Madoff aside, the biggest problem is the banks and the credit markets.

Trump is outraged at the banks which he said are “taking hundreds of billions of dollars in government and taxpayer money and they’re not lending. You can be a wealthy person and you want to buy something and they’re not lending.”

Trump noted the banks are lending less today than before they got billions in Troubled Asset Relief Program money.

 “I don’t know if it’s that they don’t have money or that they are trying to shore up their balance sheets or what,” Trump said.

Then laughing, Trump joked: “The only way you can get a loan from a bank these days is to collateralize it with three times the amount of the loan and give it to them in cash.”

The banks haven’t stopped Trump. He says he’s got cash. Lots of cash. And he’s finding bargains in distressed real estate.
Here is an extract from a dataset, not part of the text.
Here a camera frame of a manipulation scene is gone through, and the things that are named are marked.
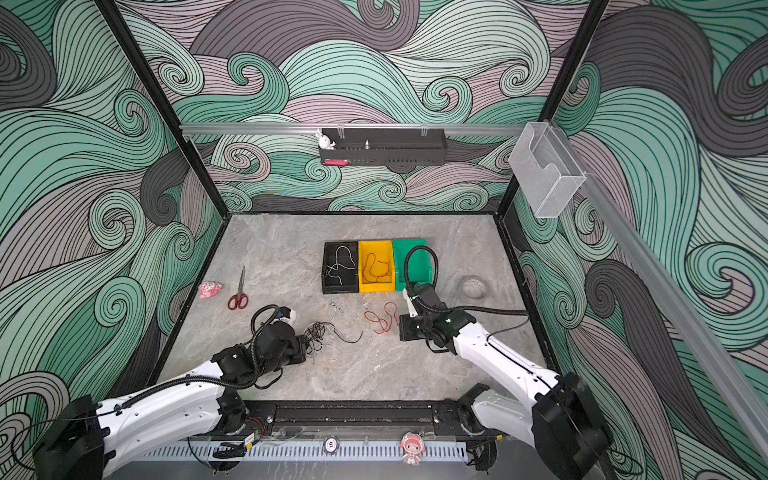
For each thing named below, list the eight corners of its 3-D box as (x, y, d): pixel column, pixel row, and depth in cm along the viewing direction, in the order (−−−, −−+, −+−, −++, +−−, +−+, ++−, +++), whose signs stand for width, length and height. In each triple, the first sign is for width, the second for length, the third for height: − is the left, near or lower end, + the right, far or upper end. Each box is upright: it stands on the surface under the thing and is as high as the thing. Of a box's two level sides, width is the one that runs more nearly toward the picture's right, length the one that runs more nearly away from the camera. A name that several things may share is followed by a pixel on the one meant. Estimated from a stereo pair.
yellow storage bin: (357, 293, 98) (356, 281, 93) (359, 252, 110) (358, 240, 104) (393, 293, 98) (394, 281, 93) (392, 252, 110) (392, 240, 104)
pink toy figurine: (198, 299, 98) (193, 294, 95) (204, 286, 101) (199, 281, 98) (219, 299, 98) (214, 294, 95) (224, 286, 101) (220, 281, 98)
On April 30, he closed the deal to buy the Lowes Island Golf Course in Potomac Falls, Va., a luxury club on 800 acres of land that spans 2.5 miles of the Potomac River. Trump said he paid cash for the club which was immediately renamed “Trump National Golf Club, Washington, D.C.”

Trump declined to say how much he paid Chevy Chase Bank of Bethesda, Md. Last year, the bank put the club on the block for $18 million.

“Two years ago, it would never have been for sale. This is just a great time to buy things if you have the cash. I think. I’ll let you know in two years,” he said.